Task objective ▸ Go through the records and copy each line where the word "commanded" occurs.

Data entries ▸
↓
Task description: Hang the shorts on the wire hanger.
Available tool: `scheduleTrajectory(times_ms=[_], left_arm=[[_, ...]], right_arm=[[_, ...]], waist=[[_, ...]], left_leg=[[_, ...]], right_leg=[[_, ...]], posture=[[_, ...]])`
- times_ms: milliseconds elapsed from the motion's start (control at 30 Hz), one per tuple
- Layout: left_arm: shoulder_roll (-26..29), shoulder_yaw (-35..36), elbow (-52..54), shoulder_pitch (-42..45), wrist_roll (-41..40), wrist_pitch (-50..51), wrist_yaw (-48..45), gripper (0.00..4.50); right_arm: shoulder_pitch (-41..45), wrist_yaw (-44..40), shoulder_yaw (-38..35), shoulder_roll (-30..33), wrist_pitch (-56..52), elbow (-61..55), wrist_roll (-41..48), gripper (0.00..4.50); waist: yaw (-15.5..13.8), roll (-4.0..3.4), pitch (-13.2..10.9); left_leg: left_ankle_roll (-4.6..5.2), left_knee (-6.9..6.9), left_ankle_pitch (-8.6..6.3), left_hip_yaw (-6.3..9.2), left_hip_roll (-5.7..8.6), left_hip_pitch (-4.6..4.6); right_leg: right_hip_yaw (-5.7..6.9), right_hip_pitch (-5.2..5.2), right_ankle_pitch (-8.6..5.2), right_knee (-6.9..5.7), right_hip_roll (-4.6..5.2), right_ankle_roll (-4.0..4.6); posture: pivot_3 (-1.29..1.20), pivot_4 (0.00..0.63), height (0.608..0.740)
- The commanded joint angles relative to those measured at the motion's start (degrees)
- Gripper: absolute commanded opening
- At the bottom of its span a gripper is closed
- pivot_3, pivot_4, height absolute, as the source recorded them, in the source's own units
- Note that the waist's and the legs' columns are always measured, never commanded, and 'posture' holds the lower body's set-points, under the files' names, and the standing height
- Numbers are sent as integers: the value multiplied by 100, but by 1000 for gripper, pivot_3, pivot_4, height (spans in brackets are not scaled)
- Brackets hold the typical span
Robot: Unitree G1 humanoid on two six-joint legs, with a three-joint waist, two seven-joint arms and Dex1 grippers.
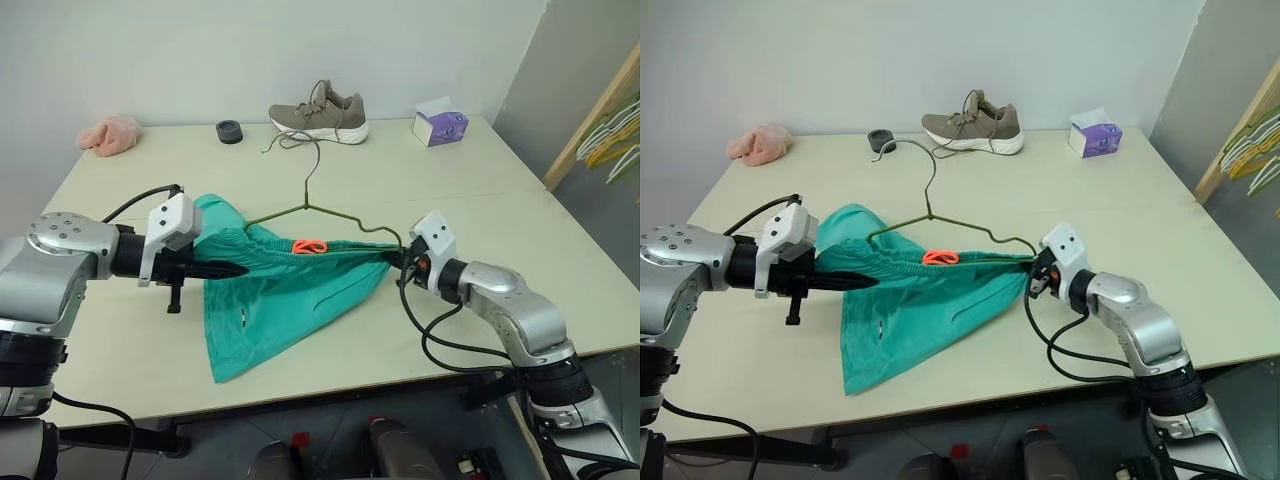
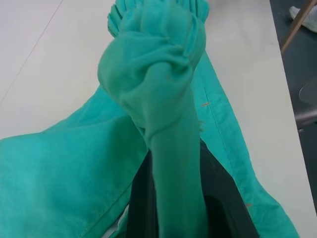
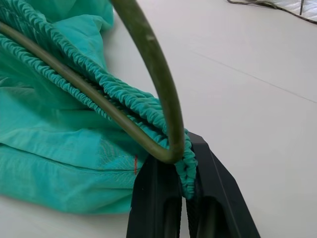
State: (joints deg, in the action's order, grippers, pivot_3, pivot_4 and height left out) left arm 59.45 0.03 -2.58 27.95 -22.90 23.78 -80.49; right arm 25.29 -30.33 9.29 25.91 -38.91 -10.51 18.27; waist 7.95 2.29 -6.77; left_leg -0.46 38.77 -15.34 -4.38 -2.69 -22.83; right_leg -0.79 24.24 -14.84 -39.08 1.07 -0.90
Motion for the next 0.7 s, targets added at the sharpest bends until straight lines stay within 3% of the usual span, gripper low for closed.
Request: scheduleTrajectory(times_ms=[33,700], left_arm=[[276,281,-398,165,225,-122,126,0],[445,115,-960,155,684,-911,388,0]], right_arm=[[-173,254,-732,412,-181,117,-163,15],[-618,-19,-736,982,-266,-444,67,15]], waist=[[0,0,0],[-1,0,0]], left_leg=[[0,0,0,0,0,-1],[0,0,0,-2,0,0]], right_leg=[[0,0,0,0,0,0],[0,0,-1,2,0,-2]], posture=[[-152,95,740],[-155,93,740]])
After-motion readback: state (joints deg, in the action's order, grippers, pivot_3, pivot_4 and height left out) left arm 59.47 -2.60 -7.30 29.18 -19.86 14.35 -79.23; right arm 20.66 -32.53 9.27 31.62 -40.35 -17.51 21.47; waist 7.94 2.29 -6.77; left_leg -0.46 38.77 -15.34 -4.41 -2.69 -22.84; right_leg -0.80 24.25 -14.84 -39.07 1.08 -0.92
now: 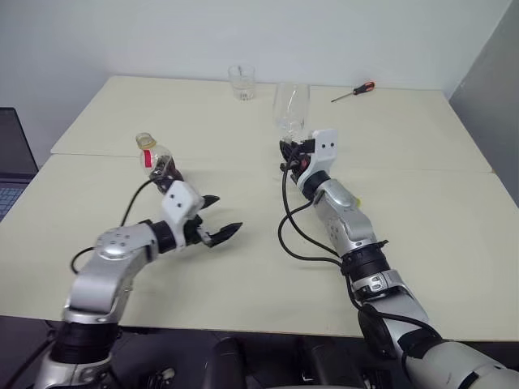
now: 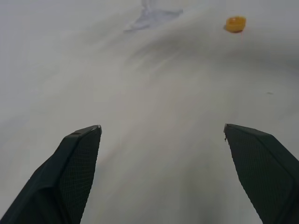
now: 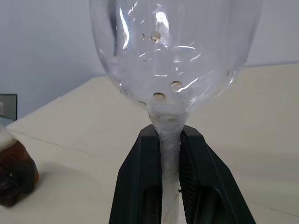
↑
Answer to the exercise ▸
- The commanded joint angles relative to those measured at the motion's start (degrees)
- Gripper: absolute commanded opening
- Note that the waist's and the legs' columns are always measured, never commanded, and 'posture' holds the lower body's set-points, under the files' names, and the standing height

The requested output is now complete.